Вот бы его обнять… Ну просто попробовать. Интересно, каково это? Он теплый или такой же холодный, каким прикидывается? Наверное, это было бы приятно. Целовать его в щеку было приятно. От него пахнет миндалем и яблоком.
Старушка, Персик, где вы, когда так нужны?
– Доброй ночи. – Он вежливо улыбается, как хороший мальчик.
Я поворачиваюсь и бреду к своему подъезду, пока не слышу крик за спиной.
– Ася! – зовет он.
Мои руки покрываются мурашками, даже волосы на голове будто шевелятся. Почему же какие-то три буквы так сильно жгут в груди?
– Что?
– Ты очень красивая, – говорит Костров. – Это не ради флирта. Ни в коем случае. Я просто думаю, что ты сегодня должна услышать это. Потому что это правда. И утром ты тоже была очень красивая.
Он наклоняет голову вперед в странном недопоклоне и очень широко улыбается.
– Господи, Костров, почему ты такой дикарь? – Мой голос звучит так громко, что с деревьев взлетают птицы. И пусть это только из-за порыва ветра, но выглядит кинематографично.

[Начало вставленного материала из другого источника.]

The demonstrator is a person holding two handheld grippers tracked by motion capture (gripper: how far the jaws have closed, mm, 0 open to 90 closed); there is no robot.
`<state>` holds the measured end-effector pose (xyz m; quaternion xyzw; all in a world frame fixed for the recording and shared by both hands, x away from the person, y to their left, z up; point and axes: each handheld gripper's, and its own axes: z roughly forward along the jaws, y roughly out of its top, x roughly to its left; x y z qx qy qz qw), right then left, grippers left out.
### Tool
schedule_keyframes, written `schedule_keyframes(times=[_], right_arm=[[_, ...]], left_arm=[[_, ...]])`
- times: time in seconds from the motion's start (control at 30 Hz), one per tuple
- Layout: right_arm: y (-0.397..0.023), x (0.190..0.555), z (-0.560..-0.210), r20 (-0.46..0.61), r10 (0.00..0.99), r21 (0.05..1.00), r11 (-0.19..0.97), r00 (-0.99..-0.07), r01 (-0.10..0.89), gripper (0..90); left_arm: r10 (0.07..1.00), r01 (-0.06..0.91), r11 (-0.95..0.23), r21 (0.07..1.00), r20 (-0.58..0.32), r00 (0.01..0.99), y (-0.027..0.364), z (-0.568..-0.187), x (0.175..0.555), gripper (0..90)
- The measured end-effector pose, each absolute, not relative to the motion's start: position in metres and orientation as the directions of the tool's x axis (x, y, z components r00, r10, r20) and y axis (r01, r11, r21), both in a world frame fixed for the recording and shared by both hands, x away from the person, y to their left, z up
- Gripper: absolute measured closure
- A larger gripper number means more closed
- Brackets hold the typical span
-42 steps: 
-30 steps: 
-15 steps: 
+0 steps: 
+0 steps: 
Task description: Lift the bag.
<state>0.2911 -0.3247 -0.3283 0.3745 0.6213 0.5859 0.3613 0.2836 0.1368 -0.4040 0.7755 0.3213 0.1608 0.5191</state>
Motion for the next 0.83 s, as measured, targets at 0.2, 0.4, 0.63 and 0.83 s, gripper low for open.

– Дикарь? – снова смеется он.
Это что, третий раз, когда он смеется? Четвертый? Костров, я скоро привыкну!
– Да! Реально асоциальный тип. – Я приближаюсь и упираю руки в бока.
– Да что ты? – Он сжимает губы, сдерживаясь, а потом улыбается так широко, что становится виден ровный ряд зубов. Его лицо меняется, снова становится открытым, дружелюбным.
Коленки опять ноют. Прекрасно!
– Ты не умеешь… флиртовать!
– А зачем мне с тобой флиртовать?
– Господи, да просто ради интереса! Чтобы не терять форму!
– Зачем? Какой в этом смысл?
– Никогда не думала, что скажу это, но ты, Костров… какой-то глупый!
И я вновь слышу его смех. Он кивает мне трижды, потом смотрит прямо в глаза. И опять дрожат коленки. Он такой необычный, что от каждого «обычного» действия меня просто разрывает. Это нормально?
– Тебя что, никто никогда не пытался соблазнить?
– Нет. А ты пытаешься?
– Да нет же! Просто… Ну неужели ты не флиртовал?